According to the new SEC rules, a data security breach must involve “sensitive personal information.” This “information” is defined as “any personal information, or combination of components of personal information, that would allow an unauthorized person to use, log into, or access an individual’s account, or to establish a new account using the individual’s identifying information.” The SEC proposal describes several specific types of information that are considered “sensitive”: (1) any identifying information (including an individual’s Social Security Number, name, telephone numbers, street address, email address, or online user name) in combination with (2) authenticating information, such as account number, credit or debit card number, driver’s license number, credit card expiration date or security code, mother’s maiden name, password, or PIN.
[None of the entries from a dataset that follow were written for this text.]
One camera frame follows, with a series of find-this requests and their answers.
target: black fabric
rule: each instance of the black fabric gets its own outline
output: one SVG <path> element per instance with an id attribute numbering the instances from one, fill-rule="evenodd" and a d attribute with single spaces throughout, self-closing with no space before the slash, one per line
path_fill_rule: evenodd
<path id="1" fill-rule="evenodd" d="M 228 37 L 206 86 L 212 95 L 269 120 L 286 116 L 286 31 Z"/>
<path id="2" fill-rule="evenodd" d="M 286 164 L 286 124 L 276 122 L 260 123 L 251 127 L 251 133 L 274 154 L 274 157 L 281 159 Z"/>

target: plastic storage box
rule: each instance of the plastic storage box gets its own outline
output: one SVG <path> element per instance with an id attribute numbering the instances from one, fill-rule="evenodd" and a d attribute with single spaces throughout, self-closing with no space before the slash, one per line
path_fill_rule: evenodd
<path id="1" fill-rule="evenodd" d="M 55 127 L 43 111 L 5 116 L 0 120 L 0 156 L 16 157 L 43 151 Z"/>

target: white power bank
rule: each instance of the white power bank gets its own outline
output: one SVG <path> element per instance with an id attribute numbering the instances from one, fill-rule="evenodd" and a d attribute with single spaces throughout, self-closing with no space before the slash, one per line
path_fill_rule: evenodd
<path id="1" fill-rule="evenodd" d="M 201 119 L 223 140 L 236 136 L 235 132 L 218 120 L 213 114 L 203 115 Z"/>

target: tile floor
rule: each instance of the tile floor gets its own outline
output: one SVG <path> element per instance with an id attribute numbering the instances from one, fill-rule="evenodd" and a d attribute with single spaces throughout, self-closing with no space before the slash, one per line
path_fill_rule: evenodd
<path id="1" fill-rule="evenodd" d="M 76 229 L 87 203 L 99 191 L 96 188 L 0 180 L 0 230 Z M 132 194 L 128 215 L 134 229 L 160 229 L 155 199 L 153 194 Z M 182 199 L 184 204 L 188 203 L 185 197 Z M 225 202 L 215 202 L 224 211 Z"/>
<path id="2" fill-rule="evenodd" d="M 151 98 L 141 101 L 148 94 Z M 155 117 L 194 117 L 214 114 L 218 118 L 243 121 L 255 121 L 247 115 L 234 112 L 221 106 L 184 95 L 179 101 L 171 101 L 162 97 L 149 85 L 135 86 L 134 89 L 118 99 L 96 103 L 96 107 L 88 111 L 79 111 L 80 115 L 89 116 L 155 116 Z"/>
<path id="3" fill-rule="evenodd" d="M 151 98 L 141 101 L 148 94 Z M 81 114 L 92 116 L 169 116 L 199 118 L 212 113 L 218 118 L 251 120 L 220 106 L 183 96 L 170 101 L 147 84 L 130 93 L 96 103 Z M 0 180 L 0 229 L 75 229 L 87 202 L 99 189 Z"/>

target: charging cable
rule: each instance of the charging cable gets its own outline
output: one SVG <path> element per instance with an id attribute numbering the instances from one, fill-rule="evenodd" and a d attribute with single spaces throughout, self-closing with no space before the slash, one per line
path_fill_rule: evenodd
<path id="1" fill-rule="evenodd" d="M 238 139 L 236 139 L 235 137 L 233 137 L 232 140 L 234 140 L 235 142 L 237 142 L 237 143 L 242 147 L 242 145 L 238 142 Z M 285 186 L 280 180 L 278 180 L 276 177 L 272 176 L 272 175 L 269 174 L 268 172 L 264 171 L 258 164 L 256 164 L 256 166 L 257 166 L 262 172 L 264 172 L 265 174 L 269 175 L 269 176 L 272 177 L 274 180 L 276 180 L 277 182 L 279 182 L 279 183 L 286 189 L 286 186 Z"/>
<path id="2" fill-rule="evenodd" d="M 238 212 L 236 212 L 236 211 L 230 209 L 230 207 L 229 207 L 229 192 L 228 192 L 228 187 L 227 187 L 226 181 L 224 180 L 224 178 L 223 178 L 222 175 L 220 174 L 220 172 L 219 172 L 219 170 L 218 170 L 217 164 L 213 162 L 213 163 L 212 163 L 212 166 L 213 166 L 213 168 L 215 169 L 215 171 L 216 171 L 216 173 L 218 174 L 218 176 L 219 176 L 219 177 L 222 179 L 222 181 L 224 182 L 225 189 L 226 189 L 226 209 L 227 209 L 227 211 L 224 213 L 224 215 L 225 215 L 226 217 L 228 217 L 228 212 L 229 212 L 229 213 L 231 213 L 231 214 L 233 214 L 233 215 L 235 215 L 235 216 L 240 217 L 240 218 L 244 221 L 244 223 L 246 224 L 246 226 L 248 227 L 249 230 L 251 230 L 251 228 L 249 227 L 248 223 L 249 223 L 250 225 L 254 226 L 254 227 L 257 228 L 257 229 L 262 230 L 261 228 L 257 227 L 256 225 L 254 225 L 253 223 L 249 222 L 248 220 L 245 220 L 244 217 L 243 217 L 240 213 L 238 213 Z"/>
The proposed rules require any regulated institution to report to the SEC any incident involving a data breach if (1) sensitive personal information is involved and (2) the institution becomes aware of any incident of unauthorized access to or use of personal information “in which there is a significant risk that an individual identified with the information might suffer substantial harm or inconvenience, or in which an unauthorized person has intentionally obtained access to or used sensitive personal information.” Previous data breach regulations have not included the condition concerning the presence of significant risk of “harm or inconvenience” to an individual; the SEC regulators are explicitly attempting to limit the scope of incidents that must be reported.
Rationale for the New Rules
President Clinton signed the Gramm-Leach-Bliley Act into law on November 12, 1999. On February 1, 2001, the major federal agencies responsible for regulating the banking industry published their “Interagency Guidelines Establishing Standards for Safeguarding Customer Information.”  These Guidelines were intended to implement the privacy provisions of GLBA. Interestingly, this document did not emphasize the threat of identity theft as a major rationale for the new regulations. However, written more than seven years later, the proposed SEC regulations are explicitly focused upon the prevention of identity theft and the strengthening of trust in online brokerage services. “In recent years,” the authors assert, “we have become concerned with the increasing number of information security breaches that have come to light and the potential for identity theft and other misuse of personal financial information…Perhaps most disturbing is the increase in incidents involving the takeover of online brokerage accounts….” Clearly, the regulators are not motivated simply by awareness that consumer privacy is, in itself, a good thing. Rather, the authors of the new rules are concerned that maintaining the privacy of certain consumer information is necessary to prevent criminal activity and to bolster trust in online investor services.
Implications for Information Security Professionals
The proposed SEC rules have broadened the types of data that are subject to security controls pertaining to encryption, access control, and transmission and storage. All types are now grouped under the general category of “Personal Information.” Frequent reference to specific types of data that comprise “Personal Information” will require information security professionals to assist with the development of a robust data classification program that can accommodate the diverse data elements comprising “Personal Information.” In addition, appropriate controls must be implemented to ensure the security of these elements. For most organizations, hopefully, these additional efforts will simply build upon the work already accomplished, or in progress, to accommodate existing state and federal privacy regulations.